INPUT DATA:
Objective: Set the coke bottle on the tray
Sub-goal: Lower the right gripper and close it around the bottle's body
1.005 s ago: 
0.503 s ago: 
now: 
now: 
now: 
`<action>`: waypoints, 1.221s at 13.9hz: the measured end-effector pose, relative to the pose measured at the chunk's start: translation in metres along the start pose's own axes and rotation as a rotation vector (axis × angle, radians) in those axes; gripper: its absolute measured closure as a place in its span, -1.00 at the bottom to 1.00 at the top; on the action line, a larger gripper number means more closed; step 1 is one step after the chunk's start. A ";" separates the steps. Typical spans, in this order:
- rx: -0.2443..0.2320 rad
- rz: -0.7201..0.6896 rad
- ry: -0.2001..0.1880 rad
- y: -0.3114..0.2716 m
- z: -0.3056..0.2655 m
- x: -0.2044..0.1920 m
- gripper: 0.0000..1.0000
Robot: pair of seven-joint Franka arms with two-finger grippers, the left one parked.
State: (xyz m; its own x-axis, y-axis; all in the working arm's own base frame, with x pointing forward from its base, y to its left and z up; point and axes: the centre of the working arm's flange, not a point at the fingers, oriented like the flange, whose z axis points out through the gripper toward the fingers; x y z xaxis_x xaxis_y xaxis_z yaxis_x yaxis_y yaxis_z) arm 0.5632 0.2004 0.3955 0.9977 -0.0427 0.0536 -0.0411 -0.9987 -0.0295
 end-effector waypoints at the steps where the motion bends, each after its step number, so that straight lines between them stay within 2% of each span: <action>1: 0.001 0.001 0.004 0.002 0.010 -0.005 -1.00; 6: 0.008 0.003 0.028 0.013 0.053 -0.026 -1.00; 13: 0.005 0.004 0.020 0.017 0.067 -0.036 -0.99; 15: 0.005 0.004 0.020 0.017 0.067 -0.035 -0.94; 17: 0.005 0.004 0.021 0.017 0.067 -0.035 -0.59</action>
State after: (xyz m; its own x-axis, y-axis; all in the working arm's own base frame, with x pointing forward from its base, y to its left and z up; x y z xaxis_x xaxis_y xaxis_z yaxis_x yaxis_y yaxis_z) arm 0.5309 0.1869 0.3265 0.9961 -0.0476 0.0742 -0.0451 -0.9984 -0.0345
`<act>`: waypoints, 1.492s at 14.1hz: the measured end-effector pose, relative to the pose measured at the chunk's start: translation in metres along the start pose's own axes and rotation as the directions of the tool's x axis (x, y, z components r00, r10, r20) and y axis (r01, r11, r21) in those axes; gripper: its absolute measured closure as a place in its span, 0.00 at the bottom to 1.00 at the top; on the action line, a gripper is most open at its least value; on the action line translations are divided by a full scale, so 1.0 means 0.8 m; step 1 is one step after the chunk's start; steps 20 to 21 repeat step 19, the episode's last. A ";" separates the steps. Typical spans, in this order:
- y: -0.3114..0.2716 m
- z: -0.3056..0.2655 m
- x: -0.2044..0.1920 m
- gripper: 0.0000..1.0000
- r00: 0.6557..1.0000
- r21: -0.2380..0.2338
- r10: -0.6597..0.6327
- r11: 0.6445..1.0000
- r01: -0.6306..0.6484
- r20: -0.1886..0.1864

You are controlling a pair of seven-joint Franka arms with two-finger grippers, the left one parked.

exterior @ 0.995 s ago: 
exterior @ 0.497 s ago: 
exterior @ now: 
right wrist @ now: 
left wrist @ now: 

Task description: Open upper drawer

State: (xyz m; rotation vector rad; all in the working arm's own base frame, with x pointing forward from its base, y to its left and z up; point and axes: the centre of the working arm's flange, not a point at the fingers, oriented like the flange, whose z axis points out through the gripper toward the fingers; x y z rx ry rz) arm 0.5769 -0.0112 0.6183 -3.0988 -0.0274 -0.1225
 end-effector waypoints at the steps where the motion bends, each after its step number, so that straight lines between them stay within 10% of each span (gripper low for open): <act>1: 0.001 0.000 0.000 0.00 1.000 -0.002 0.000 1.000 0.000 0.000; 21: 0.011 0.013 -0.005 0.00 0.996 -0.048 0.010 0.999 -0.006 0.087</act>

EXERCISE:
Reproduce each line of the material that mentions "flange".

EXERCISE SOLUTION:
State: (xyz m; its own x-axis, y-axis; all in the working arm's own base frame, with x pointing forward from its base, y to its left and z up; point and axes: the centre of the working arm's flange, not a point at the fingers, oriented like the flange, whose z axis points out through the gripper toward the fingers; x y z xaxis_x xaxis_y xaxis_z yaxis_x yaxis_y yaxis_z) arm 0.5632 0.2004 0.3955 0.9977 -0.0427 0.0536 -0.0411 -0.9987 -0.0295
State: (xyz m; rotation vector rad; all in the working arm's own base frame, with x pointing forward from its base, y to its left and z up; point and axes: the centre of the working arm's flange, not a point at the fingers, oriented like the flange, whose z axis points out through the gripper toward the fingers; x y z rx ry rz) arm 0.5769 -0.0112 0.6183 -3.0988 -0.0274 -0.1225

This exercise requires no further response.